JRDB-Social: A Multifaceted Robotic Dataset for Understanding of Context and Dynamics of Human Interactions Within Social Groups
This provides a dataset for robotic applications to better interpret human interactions, but it is incremental as it extends an existing dataset.
The paper tackles the problem of understanding human social behavior in robotics by introducing JRDB-Social, a dataset with multi-level annotations for individual, intra-group, and group contexts, and evaluates it using multi-modal large language models to assess their capability in deciphering social dynamics.

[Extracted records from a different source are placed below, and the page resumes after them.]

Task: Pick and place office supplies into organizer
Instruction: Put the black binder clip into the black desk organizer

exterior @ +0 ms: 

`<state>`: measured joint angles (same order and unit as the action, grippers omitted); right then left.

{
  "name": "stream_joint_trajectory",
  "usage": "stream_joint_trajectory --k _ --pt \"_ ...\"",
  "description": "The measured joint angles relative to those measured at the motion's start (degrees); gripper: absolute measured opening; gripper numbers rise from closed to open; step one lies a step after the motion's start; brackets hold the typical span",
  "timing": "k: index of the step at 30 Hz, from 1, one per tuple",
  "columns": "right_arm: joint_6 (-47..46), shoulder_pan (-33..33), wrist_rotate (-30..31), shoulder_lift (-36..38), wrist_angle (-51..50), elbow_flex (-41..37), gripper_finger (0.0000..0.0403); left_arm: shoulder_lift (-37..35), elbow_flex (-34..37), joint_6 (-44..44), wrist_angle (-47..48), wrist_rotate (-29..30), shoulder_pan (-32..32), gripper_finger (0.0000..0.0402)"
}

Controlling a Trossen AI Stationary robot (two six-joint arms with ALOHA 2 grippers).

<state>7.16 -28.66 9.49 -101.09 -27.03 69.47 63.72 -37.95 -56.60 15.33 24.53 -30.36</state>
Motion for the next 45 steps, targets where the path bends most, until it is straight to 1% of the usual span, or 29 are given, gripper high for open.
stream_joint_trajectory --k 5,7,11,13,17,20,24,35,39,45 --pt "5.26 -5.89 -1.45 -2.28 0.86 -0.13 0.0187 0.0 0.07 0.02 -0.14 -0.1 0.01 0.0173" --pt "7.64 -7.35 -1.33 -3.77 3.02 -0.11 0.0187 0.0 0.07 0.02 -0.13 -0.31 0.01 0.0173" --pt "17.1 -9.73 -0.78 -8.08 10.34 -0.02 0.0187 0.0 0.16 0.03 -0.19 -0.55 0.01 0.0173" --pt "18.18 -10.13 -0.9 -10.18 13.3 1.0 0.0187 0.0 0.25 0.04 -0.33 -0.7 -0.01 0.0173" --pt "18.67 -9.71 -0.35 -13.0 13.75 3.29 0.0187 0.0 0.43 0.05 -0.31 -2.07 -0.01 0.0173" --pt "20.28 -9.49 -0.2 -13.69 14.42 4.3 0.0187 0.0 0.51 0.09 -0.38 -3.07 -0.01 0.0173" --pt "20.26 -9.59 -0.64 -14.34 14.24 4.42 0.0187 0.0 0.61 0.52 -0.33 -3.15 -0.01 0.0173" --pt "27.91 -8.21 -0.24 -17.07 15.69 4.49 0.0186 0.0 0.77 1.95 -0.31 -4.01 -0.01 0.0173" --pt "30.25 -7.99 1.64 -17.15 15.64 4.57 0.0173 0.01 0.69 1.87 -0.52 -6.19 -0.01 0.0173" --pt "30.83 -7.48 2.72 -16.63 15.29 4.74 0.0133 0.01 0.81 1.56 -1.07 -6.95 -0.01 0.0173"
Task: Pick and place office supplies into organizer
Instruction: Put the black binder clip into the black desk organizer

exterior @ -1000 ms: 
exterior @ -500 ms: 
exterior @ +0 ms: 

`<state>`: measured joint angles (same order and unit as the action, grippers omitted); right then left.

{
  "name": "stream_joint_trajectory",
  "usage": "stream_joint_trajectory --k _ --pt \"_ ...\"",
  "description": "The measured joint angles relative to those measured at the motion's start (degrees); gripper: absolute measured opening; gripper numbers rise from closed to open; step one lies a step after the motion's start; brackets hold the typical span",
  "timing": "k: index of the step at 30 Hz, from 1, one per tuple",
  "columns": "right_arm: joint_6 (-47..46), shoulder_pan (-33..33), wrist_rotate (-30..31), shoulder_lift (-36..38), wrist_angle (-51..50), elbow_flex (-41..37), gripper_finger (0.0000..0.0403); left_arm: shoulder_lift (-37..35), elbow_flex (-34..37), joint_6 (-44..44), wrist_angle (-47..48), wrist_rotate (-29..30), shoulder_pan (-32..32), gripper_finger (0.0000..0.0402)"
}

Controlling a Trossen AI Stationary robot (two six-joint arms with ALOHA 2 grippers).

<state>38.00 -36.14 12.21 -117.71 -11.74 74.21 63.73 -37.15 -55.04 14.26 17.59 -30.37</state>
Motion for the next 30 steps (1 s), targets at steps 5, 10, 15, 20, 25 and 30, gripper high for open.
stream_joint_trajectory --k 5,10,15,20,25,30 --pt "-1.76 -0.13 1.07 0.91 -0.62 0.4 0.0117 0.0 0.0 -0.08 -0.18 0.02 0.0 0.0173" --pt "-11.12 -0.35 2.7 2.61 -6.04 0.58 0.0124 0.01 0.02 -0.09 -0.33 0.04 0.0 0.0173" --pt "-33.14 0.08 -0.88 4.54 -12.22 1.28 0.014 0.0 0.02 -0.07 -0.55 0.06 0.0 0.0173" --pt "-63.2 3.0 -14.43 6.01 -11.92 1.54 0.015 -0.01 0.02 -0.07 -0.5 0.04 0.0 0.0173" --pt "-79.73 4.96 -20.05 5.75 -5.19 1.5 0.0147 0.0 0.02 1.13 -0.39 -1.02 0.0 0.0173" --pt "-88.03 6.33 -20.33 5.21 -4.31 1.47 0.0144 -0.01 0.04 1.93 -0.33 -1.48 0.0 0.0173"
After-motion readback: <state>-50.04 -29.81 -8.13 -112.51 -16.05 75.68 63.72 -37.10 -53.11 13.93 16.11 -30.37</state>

Understanding human social behaviour is crucial in computer vision and robotics. Micro-level observations like individual actions fall short, necessitating a comprehensive approach that considers individual behaviour, intra-group dynamics, and social group levels for a thorough understanding. To address dataset limitations, this paper introduces JRDB-Social, an extension of JRDB. Designed to fill gaps in human understanding across diverse indoor and outdoor social contexts, JRDB-Social provides annotations at three levels: individual attributes, intra-group interactions, and social group context. This dataset aims to enhance our grasp of human social dynamics for robotic applications. Utilizing the recent cutting-edge multi-modal large language models, we evaluated our benchmark to explore their capacity to decipher social human behaviour.